Por Rivelino Rueda
No soy un hombre débil.
No he sido nunca ni un castrado
ni una rata;
he luchado siempre.
No seré el más duro de los malnacidos
que corren por ahí,
pero siempre he dado la cara
y contado entre los hombres.
Norman Mailer/La canción del verdugo
Parte de la indumentaria de Federico Zamora se debe a la angustia de sus dos pequeñas. No es que tenga la fiebre escarlatina ni que en sus tuétanos habite el hielo. No. Los guantes tejidos con estambre rojo, el suéter de lana verde, la bufanda como cubrebocas y el gorro navideño son para su protección contra la peste.
Martha y Carolina, de nueve y doce años, no están tranquilas. Papá tiene que salir para llevar algo a casa. Mamá Hilda trabaja en el hogar, allá, por los rumbos de Observatorio. Federico es fontanero. En estos días de plaga la chamba se cuenta con los dedos de un puño cerrado.
Tiene que salir a ofrecer sus servicios casa por casa, colonia por colonia, y eso tiene muy angustiadas a Marthita y a Caro.
Pero el plomero de indumentaria nórdica no puede salir a la calle si las niñas determinan que no va lo suficientemente protegido contra algún contagio. Ese fue el motivo por el que Fede Zamora carga dos mochilas. Una azul turquesa con la imagen de Elsa, de la película infantil Frozen, y la otra roja, con la figura de la cerdita Pepa Pig.
El viejo morral de mezclilla azul quedó decomisado por las pequeñas porque les pareció un nido de infección y un imán en potencia para ser el próximo infectado. Las niñas optaron por donar sus morrales a papá para que cargue su herramienta de trabajo.

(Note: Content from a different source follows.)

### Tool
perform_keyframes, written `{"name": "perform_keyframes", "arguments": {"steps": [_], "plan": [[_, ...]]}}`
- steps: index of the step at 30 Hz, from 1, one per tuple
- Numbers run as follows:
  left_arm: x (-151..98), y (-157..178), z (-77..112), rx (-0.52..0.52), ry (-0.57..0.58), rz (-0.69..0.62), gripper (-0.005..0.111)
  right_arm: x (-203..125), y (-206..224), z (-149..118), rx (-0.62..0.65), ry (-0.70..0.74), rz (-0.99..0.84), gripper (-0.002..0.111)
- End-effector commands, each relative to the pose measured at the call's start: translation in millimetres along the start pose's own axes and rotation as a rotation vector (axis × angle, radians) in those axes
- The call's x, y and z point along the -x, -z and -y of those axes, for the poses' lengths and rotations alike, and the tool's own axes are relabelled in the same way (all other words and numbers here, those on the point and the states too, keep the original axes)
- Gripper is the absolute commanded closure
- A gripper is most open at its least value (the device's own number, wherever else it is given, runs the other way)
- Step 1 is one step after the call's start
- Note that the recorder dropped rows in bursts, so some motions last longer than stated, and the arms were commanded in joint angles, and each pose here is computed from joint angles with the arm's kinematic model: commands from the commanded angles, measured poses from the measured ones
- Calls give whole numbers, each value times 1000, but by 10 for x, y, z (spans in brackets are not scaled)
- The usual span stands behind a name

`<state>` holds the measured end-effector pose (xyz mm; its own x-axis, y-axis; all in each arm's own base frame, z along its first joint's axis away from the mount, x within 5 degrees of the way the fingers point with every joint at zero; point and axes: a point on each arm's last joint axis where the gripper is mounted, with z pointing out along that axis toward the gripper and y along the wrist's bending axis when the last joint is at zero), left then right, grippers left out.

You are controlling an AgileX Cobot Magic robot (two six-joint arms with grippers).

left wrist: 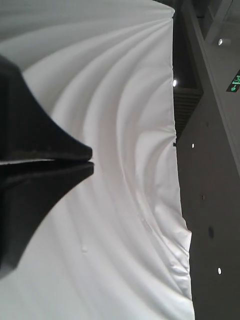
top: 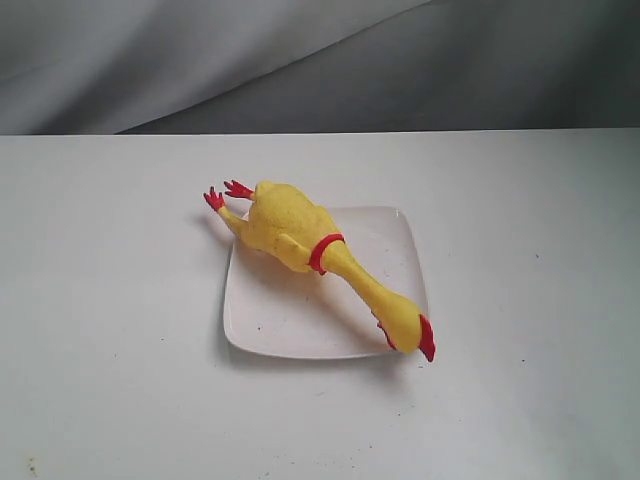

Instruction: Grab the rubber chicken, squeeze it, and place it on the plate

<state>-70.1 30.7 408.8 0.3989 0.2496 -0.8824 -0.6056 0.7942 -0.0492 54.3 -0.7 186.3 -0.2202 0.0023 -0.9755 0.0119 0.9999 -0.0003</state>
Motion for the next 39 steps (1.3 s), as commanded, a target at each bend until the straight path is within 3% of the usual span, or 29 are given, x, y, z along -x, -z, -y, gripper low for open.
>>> {"name": "perform_keyframes", "arguments": {"steps": [1,4,9,12,22,31,39], "plan": [[19,17,-9,9,-2,9,106,-10,-2,4,-5,4,1,108],[2,18,14,-16,59,-11,106,-10,-2,4,-5,4,1,108],[-86,28,140,-138,320,-122,106,-10,-2,4,-5,6,1,108],[-210,16,243,-202,383,-187,106,-10,-2,4,-5,6,1,108],[-831,-45,611,-414,267,-253,106,-10,-2,4,-5,4,1,108],[-1514,6,765,-457,194,-368,106,-10,-2,4,-5,4,1,108],[-1911,96,826,-485,154,-406,106,-10,-2,4,-5,6,1,108]]}}
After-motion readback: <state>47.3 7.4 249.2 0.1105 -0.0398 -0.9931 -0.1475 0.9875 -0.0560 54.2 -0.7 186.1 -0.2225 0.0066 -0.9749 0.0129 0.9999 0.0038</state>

Los cuadernos, los lápices y las reglas fueron mutados a tubos de PVC, pericos, ganchos indescifrables, desarmadores, empaques salitrosos, silicona, aceite industrial y tornillos oxidados. Pero también para que Fede cargue con el itacate para echar la papa del día.
Y ahí va el hombre de cuarentainueve años. Sudoroso. Sofocado. Disfrazado de invierno en una primavera inclemente. Atolondrado por temperaturas pandémicas que llegan a los veintisiete grados a las dos de la tarde. Pero es una promesa a las niñas.
Un perro le ladra por su indumentaria sospechosa. Fede aplica el infalible movimiento de la piedra invisible. El chucho cede y sale corriendo con el rabo peludo entre las patas.
La dura yesca de mayo atolondra al fontanero. El calor es un zumbido estático, insistente, sordo. Fede ajusta sus guantes rojos, su grueso suéter de lana y su bufanda-cubrecocas.
Debajo del fresno milenario hay un tesoro que puede alegrar el confinamiento de las pequeñas. En la jardinera de barro fresco y orín penetrante, en un montículo de basura reciente, reposan unos mallones para niña. Fede quiere reponer la preocupación de las niñas, aliviar la angustia de un papá en riesgo por la letal pandemia.
Levanta las dos piezas. Asimila su estado. Tantea la posible toxicidad de las prendas. Las acaricia con los guantes rojos de estambre. Medita. Baja la vista para valorar otras opciones. Se decide por los mallones.
Los sacude con manotazos que aturden la pereza de polvos viejos. Los introduce lento en la mochila azul de Marthita. La materia desprendida desciende lenta. El contraluz define las formas de las partículas vagabundas, de tamos soñolientos.
Fede continúa su andanza. Recolecta botellas de plástico y latas metálicas. De vez en vez arranca una florecilla para sus pequeñas.
Fede deja a su paso un resuello inquieto, un ruidito pulmonar que lo persigue desde la niñez. El asma de papá es la angustia principal de Martha y Carolina.
Pero las niñas esperan, siempre esperan, que los guantes rojos de estambre frenen en seco una posible infección de papá por coronavirus.
Día 59 de la pandemia. Las cifras de la pandemia en México ya alcanzaron niveles inconmensurables de opiniones sobre el manejo de la crisis sanitaria entre epidemiólogos y no epidemiólogos. Opinan más lo no epidemiólogos. Piensan que su aporte es “evidencia científica” y se regodean de ello.
Mientras, la cifra de decesos ya alcanza los 4,767 casos. Los registros de contagios activos los 10,238. Los decesos sospechosos ya suman 5,930. Y sí, esas defunciones –seguirán argumentando los no epidemiólogos— son la prueba de que “se están ocultando muertos” y que los casos de Covid-19 se están registrando como “neumonías atípicas”.